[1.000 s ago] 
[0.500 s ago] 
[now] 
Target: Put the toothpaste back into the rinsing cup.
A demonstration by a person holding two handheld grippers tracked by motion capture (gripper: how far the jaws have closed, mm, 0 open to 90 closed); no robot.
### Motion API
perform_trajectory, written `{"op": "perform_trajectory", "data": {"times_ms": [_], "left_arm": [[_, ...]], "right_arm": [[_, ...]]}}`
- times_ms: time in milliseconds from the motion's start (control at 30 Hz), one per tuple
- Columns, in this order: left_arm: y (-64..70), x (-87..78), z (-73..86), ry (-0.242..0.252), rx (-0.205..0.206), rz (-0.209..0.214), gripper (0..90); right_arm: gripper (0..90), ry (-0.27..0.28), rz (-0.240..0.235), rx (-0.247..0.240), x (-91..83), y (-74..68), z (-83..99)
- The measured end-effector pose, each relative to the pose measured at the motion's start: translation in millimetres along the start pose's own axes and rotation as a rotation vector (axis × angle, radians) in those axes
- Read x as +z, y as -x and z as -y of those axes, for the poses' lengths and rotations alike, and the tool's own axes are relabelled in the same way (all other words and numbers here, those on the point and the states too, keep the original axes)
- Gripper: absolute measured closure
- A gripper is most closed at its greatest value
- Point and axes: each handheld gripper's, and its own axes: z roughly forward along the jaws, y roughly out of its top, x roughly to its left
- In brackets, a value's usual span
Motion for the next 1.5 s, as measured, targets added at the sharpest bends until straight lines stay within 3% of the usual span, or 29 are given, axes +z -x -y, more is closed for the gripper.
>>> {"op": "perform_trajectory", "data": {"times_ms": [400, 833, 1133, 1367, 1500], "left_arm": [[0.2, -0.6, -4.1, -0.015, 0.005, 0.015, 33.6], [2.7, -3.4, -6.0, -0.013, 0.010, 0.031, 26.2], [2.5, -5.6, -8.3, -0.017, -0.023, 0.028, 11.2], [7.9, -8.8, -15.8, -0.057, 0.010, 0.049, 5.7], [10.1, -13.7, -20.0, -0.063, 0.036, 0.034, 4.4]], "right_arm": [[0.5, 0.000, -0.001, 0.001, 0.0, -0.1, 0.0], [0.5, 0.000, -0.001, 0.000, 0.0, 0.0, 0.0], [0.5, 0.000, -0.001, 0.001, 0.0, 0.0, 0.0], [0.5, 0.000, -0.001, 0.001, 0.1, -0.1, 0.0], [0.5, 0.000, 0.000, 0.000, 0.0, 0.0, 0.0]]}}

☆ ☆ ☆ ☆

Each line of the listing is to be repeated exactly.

## WORKED SOLUTION
[1.000 s ago] 
[0.500 s ago] 
[now] 
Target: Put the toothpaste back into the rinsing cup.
A demonstration by a person holding two handheld grippers tracked by motion capture (gripper: how far the jaws have closed, mm, 0 open to 90 closed); no robot.
### Motion API
perform_trajectory, written `{"op": "perform_trajectory", "data": {"times_ms": [_], "left_arm": [[_, ...]], "right_arm": [[_, ...]]}}`
- times_ms: time in milliseconds from the motion's start (control at 30 Hz), one per tuple
- Columns, in this order: left_arm: y (-64..70), x (-87..78), z (-73..86), ry (-0.242..0.252), rx (-0.205..0.206), rz (-0.209..0.214), gripper (0..90); right_arm: gripper (0..90), ry (-0.27..0.28), rz (-0.240..0.235), rx (-0.247..0.240), x (-91..83), y (-74..68), z (-83..99)
- The measured end-effector pose, each relative to the pose measured at the motion's start: translation in millimetres along the start pose's own axes and rotation as a rotation vector (axis × angle, radians) in those axes
- Read x as +z, y as -x and z as -y of those axes, for the poses' lengths and rotations alike, and the tool's own axes are relabelled in the same way (all other words and numbers here, those on the point and the states too, keep the original axes)
- Gripper: absolute measured closure
- A gripper is most closed at its greatest value
- Point and axes: each handheld gripper's, and its own axes: z roughly forward along the jaws, y roughly out of its top, x roughly to its left
- In brackets, a value's usual span
Motion for the next 1.5 s, as measured, targets added at the sharpest bends until straight lines stay within 3% of the usual span, or 29 are given, axes +z -x -y, more is closed for the gripper.
>>> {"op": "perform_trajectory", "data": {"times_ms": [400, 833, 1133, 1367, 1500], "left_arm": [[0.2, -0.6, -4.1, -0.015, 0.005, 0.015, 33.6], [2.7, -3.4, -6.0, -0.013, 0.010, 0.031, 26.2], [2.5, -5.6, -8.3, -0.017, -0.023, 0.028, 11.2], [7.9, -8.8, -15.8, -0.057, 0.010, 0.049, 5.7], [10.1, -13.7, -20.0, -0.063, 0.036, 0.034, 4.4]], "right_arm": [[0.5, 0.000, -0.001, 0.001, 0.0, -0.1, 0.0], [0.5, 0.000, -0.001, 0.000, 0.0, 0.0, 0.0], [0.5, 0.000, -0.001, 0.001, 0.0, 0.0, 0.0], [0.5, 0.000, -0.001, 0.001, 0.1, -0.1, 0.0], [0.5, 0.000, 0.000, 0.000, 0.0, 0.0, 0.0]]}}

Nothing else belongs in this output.